Before you read this, ask yourself if you’ve ever felt that you had to really be aware of how people looked at you. I don’t mean by combing your hair or ironing your clothes, but how people might perceive you based on something that obviously stands out – like skin colour or religious attire.
If the answer is yes, then I’m just preaching to the choir. If the answer is no, then consider the rest of this blog.
It would be wrong of me if I didn’t clarify my personal position. I have benefited a lot from privilege. I grew up in Toronto and went to pretty diverse schools. I never really felt that out of place, and none of my teachers ever made me feel like less. I speak without a foreign accent, and have benefitted from the way I dress, act, and with the career I’ve had in media. I was able to hide behind the letters “CTV” before people had any second thought to me as a person, which worked in my favour. I’ve never personally had any negative encounters with the police or random incidents of violence.
So why am I talking about the difficulty of being a minority? Clearly I just explained I don’t face many issues, right?
Well, there is work that goes into it. I’m not unaware of the things that make me visibly different from my peers. Growing up, I always felt, in the back of my mind, that I represent my race and religion, even though I don’t want to. Why would I? That’s just the burden that falls on you as a minority.
I mostly choose to stay quiet about myself a lot of the time. I don’t tell people I’m Muslim. I always distinguish that I’m from Toronto originally, and that my parents are from East Africa. I’ve always tried to make sure my hair is cut regularly and in some sort of order, my face is relatively clean shaven, and that my personal style isn’t loud in an upsetting way. Ironically, even when I was a member of the media, and being in the public spotlight, I’ve tried blending in and keeping a low profile. I do what I can to not draw attention to those details about myself, so that when people see me, they don’t see me as different.
I can understand if it seems like I’m actively trying to distance myself from other minorities and the stereotypes about them. But I’m not. I’m trying to exemplify through my actions that people who look like me are no different from you. We’re also just people. Furthermore, people within minorities are not monolithic. I always hope all my interactions leaves people with a positive experience, and something to think about with the next person they interact with.

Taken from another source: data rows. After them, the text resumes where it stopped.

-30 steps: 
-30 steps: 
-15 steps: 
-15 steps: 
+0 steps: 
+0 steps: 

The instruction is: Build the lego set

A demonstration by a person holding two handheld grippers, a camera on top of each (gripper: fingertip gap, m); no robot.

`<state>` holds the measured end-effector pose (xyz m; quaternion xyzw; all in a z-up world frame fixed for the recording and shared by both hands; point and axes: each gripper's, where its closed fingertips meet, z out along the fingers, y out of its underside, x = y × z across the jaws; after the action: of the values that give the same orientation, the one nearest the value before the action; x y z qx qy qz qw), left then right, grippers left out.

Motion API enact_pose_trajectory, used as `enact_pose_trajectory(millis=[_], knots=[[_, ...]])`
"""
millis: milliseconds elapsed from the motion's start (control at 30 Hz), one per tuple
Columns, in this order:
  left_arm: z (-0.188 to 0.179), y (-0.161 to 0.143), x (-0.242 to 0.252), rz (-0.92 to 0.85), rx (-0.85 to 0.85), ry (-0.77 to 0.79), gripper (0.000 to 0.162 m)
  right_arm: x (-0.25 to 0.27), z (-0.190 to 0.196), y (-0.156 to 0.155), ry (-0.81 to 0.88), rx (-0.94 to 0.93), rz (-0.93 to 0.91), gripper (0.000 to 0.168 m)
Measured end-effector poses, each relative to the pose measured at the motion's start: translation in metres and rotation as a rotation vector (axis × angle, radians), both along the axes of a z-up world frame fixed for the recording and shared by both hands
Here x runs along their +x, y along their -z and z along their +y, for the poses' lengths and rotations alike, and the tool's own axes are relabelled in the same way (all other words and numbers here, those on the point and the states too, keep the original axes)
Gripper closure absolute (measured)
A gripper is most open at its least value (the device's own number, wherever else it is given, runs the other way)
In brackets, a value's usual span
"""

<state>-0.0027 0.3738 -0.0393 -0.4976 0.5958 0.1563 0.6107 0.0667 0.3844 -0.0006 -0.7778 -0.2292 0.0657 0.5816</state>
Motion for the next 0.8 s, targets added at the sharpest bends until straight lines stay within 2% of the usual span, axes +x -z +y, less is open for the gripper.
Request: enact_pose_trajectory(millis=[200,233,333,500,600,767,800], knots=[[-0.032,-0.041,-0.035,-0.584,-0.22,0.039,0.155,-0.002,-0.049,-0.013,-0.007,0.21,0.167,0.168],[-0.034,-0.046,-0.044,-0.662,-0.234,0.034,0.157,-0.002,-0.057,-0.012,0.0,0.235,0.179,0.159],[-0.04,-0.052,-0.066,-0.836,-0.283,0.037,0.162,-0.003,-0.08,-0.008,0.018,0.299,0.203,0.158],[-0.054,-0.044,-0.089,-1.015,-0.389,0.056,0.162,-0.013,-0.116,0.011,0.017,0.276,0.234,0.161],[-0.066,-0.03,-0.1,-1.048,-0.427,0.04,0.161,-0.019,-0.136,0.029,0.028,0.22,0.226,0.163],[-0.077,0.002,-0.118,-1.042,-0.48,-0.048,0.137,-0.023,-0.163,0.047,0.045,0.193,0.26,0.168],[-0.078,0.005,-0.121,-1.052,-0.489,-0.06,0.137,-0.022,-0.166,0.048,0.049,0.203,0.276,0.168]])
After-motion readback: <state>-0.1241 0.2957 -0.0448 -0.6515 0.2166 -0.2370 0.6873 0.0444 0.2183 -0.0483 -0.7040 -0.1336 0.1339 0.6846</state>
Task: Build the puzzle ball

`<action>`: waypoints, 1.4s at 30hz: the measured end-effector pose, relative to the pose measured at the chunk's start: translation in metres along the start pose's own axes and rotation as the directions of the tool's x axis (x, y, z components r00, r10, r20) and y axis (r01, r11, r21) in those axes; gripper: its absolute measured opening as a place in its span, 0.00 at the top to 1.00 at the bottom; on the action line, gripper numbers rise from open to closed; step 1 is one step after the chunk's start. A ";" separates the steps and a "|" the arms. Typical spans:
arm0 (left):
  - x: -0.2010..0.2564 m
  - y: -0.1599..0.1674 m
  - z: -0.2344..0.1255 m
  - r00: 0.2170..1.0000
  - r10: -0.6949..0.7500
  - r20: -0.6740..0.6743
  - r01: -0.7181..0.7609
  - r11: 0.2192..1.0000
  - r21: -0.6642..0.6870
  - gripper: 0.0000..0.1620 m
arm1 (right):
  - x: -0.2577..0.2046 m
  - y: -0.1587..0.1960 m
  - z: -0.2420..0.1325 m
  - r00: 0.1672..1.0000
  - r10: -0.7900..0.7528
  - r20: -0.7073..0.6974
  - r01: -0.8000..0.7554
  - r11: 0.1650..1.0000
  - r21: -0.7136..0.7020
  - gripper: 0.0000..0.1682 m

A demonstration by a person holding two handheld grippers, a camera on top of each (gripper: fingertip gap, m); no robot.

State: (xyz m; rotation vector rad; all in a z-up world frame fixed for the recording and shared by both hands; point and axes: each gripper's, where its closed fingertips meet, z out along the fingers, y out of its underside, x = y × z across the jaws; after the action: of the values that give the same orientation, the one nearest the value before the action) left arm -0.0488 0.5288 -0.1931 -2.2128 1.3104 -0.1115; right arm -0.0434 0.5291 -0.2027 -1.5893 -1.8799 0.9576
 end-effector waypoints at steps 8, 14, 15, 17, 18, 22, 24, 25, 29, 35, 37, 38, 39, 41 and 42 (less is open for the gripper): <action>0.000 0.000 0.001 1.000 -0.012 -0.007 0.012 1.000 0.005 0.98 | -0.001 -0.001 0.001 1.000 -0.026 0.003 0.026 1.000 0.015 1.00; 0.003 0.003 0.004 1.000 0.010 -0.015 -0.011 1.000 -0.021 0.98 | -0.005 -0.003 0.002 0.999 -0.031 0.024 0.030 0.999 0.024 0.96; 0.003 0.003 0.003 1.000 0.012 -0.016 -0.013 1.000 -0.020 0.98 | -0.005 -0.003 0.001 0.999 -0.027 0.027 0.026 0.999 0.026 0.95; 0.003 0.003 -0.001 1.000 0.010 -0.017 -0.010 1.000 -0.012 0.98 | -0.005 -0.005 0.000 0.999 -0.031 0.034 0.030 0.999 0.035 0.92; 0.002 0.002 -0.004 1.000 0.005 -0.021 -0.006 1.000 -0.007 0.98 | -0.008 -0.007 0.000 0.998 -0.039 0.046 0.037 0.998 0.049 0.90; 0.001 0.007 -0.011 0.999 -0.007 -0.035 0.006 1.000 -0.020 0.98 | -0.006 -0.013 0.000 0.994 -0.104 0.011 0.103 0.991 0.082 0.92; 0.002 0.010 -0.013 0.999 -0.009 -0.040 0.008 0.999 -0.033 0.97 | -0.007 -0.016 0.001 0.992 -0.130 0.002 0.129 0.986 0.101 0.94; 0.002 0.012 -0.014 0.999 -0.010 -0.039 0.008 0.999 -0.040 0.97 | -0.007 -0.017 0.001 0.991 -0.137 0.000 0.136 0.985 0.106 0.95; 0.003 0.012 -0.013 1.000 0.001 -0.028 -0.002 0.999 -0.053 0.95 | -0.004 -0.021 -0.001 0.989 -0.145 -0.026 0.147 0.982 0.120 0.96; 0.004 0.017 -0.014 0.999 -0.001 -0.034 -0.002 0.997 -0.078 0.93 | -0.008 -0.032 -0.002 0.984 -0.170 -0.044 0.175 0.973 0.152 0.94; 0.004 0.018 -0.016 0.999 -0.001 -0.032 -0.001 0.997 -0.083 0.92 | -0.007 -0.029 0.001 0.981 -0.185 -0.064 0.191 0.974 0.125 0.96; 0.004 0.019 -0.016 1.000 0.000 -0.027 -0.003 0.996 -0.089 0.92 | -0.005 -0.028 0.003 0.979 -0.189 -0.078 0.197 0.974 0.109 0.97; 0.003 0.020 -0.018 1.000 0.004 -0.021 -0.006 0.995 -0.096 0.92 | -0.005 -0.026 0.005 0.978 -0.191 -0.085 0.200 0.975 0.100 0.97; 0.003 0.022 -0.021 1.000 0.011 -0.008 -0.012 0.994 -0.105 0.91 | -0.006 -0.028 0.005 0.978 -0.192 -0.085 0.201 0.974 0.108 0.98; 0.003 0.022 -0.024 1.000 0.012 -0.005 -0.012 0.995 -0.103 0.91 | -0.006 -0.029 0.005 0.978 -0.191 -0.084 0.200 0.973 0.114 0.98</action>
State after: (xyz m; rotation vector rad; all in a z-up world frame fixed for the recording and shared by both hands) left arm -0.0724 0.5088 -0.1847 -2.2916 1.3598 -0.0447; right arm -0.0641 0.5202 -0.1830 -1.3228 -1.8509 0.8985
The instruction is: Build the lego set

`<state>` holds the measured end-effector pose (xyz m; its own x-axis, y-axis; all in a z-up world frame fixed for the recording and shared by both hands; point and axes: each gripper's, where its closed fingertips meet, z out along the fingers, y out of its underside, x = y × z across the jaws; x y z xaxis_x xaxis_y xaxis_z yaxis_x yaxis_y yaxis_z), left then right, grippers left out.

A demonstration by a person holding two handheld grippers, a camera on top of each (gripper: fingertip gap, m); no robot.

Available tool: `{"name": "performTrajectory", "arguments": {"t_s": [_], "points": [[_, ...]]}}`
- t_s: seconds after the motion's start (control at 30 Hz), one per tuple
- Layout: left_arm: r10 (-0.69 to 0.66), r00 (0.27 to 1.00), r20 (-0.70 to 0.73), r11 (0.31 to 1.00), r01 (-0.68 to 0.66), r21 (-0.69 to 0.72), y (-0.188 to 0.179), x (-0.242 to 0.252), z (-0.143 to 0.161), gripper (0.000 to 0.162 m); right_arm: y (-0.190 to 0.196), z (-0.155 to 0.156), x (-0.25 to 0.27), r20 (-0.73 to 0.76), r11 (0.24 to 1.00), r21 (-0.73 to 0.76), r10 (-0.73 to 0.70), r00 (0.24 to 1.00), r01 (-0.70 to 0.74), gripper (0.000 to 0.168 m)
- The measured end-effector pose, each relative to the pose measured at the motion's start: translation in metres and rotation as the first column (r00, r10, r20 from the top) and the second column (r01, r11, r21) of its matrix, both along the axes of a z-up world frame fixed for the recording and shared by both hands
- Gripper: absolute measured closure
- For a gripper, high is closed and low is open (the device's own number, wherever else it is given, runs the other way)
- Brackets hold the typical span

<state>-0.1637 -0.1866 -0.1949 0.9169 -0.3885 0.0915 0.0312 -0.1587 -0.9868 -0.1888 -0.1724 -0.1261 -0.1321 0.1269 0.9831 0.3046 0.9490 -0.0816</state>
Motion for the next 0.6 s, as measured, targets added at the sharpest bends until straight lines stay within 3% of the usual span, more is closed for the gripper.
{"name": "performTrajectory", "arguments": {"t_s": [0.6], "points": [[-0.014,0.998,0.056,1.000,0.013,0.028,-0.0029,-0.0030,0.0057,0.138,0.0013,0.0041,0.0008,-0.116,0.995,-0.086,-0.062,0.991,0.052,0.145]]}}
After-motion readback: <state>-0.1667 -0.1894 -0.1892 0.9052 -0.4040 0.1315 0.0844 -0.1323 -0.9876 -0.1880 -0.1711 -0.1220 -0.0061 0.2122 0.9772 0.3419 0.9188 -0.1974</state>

It’s makes me so angry when I see people who look like me brought up in the news for acting out otherwise. Here I am, working to counter a narrative, and they do something thing to mess it all up. It sets all of us back so much.
So when I hear a Canadian Muslim family in London, ON, were targeted by a 20 year-old, and four of five of them are dead, I’m heartbroken. I’m devastated. I’m tired. I’m just so sad.
This family went out for a walk as a family, the same as many of us do, and became victims because their faith, something privately practiced and absolutely no one else’s business, somehow painted a target on their back.
If this was the other way around, and the suspect was identified by their faith as a Muslim person who harmed a family that wasn’t, I would have to then write about how this is sad, not representative of Islam, and that the person responsible is a horrible human being who deserves no sympathy.
I ask again, have you felt you had to really be aware of how people looked at you? Are you working to counter negative portrayals of you? For the things which paints you, and everyone else who looks like you, in a certain light?
Because that’s the representative role minorities don’t have the luxury of detaching themselves from. Privileged or not.